US housing: part of the problem

Over at Seattle Bubble, a public meeting in one Puget Sound city regarding housing issues yielded this comment from a citizen:
"Jim Lazar of Olympia, said that Americans need to reduce their expectations of “the American Dream.” He responded to statistics that Americans are building bigger homes while fewer can afford them. “I think we’ve got to get the American Dream under control,” he said. “We’ve created a culture that tells people to expect a 2,400-square-foot home as the American Dream.”

The US Census Department released a study recently which showed that US home sizes have been getting bigger:

“American homes are getting bigger — at least when measured by the number of bedrooms they have — according to a new analysis of data from the U.S. Census Bureau’s American Community Survey. In 2005, one in five occupied homes (20 percent) had four or more bedrooms, compared to 17.7 percent in 2000.”
Maybe that’s a blinding flash of the obvious when you drive around new developments, but it’s good to see some hard data to back up what you think you are seeing.

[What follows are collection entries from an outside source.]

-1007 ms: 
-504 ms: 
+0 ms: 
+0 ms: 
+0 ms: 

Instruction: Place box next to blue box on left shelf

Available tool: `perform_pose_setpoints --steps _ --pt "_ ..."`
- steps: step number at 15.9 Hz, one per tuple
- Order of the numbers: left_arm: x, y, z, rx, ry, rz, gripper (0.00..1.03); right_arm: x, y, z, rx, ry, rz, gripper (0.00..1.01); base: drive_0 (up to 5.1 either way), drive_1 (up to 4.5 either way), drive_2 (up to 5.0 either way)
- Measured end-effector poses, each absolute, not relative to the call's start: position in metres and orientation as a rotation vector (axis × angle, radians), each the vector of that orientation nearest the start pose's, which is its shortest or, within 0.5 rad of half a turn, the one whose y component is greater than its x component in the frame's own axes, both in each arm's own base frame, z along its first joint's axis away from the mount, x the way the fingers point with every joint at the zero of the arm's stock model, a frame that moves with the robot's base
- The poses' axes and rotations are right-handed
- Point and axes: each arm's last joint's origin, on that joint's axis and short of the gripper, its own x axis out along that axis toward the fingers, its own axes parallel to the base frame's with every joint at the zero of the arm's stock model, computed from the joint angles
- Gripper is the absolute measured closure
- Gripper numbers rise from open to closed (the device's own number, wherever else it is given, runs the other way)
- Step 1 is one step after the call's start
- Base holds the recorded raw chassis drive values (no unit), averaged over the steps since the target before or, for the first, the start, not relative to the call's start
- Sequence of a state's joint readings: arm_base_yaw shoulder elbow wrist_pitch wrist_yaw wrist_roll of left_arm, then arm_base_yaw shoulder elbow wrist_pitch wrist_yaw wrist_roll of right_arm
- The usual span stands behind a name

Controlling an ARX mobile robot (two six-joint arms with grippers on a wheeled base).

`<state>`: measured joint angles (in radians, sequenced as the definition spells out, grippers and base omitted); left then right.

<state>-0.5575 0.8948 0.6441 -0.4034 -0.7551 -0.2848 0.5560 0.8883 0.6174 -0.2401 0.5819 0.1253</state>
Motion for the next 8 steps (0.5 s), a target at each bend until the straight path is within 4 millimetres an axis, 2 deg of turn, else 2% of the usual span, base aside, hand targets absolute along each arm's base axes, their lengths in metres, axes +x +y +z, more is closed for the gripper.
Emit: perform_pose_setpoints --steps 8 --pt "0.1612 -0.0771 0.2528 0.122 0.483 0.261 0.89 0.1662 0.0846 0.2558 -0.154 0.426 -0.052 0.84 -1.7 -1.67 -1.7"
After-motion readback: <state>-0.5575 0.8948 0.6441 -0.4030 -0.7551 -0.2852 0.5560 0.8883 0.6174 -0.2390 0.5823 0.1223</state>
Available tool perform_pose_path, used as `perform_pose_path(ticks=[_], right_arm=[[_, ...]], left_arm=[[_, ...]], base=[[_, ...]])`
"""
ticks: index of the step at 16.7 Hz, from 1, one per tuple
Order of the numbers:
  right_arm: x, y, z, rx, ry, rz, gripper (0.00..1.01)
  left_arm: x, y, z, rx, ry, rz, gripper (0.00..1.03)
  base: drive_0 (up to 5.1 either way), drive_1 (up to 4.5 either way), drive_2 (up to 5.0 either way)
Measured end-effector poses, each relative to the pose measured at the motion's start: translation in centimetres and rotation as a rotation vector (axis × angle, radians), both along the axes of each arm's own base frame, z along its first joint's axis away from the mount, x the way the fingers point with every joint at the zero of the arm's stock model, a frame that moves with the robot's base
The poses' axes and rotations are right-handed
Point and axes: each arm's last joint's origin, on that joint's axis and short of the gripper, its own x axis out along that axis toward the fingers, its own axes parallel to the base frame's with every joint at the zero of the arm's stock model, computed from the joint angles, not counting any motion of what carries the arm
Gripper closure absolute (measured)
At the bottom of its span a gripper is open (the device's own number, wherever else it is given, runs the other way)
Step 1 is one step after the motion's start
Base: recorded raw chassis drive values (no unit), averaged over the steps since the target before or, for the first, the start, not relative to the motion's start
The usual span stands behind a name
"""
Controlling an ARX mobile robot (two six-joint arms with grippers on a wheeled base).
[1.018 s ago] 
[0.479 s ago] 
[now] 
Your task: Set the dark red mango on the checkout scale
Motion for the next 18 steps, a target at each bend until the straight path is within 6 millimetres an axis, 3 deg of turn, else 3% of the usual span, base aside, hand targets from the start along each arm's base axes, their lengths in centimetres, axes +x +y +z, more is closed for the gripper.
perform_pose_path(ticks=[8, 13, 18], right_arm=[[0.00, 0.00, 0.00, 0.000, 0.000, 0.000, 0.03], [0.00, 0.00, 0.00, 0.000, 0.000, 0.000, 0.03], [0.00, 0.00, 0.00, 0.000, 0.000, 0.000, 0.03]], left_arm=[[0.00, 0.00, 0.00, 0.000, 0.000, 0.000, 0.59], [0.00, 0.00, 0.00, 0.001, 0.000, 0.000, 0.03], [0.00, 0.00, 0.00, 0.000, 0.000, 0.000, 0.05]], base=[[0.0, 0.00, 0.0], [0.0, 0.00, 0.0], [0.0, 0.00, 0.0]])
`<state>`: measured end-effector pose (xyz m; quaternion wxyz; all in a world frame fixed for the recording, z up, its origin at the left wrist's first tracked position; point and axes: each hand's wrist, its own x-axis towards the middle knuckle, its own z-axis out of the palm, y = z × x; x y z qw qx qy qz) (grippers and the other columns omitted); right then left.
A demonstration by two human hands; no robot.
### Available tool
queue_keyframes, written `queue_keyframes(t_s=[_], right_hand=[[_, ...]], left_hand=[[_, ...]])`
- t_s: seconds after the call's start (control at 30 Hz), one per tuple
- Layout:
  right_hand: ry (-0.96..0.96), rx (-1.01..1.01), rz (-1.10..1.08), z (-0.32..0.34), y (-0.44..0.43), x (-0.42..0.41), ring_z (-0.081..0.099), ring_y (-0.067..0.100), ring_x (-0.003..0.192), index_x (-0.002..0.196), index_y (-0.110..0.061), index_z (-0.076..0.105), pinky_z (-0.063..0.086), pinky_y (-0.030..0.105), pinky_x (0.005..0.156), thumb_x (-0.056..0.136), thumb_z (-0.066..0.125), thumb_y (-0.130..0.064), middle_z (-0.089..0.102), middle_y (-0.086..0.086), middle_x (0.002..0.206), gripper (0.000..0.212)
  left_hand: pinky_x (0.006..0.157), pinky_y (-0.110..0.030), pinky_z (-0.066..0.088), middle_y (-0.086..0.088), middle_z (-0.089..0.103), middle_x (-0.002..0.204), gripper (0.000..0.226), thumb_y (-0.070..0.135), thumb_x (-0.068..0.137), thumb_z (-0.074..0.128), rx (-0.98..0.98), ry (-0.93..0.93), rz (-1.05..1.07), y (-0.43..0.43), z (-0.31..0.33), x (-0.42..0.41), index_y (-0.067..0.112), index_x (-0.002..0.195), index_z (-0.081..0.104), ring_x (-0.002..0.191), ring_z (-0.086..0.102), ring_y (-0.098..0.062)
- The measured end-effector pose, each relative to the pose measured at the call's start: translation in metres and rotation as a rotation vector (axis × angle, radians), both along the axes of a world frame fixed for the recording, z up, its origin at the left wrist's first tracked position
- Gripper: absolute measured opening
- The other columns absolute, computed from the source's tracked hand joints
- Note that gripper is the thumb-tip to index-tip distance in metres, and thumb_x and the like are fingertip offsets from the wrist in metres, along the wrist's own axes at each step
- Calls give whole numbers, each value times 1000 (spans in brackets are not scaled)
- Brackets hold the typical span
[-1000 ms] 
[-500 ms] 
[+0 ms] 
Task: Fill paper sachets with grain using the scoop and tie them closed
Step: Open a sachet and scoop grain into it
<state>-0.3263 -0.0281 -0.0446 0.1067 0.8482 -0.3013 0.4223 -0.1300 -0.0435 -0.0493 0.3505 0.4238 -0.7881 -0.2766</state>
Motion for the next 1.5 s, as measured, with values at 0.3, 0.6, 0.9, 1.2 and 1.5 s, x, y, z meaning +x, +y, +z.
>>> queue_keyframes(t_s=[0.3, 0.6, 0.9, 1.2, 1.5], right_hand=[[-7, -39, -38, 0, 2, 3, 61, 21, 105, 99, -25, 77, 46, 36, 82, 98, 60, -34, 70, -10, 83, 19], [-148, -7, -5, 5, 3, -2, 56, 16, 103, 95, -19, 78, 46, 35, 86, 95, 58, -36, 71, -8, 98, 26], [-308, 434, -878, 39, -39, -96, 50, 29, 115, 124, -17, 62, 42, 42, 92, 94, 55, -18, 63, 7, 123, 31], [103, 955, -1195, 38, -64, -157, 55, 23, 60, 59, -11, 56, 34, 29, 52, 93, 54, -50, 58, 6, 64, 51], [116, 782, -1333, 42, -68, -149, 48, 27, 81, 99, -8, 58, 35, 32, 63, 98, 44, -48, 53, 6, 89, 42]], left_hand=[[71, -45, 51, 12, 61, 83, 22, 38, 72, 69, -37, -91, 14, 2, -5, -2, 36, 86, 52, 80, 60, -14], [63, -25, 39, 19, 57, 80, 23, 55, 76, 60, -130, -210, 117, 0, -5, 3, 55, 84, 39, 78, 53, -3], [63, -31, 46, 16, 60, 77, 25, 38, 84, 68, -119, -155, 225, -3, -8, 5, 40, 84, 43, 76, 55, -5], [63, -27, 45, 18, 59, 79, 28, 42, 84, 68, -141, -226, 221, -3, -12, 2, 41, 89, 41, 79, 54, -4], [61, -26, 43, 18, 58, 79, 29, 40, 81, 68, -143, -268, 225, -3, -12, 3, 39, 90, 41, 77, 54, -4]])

Ironically, at the same time, the number of people per household in the US is shrinking per the Census Department: “Average household size in 2006 was 2.57 people, down from 3.14 in 1970.” So families are shrinking, but their houses are getting bigger. Something about that doesn’t compute.

2 comments:

Anonymous said...

Home office is almost always counted as a bedroom. A larger portion of the average household are single parents or live-in adults, so 2 of them are not sharing a room.

Not all of the difference, but significant.

Scott said...

Robert,
Your point about home offices is a good one. Particularly in the homebuilding industry, small builders and contractors tend to have an office at their home. The same could probably said of realtors, especially all of them that entered the field in the last five years.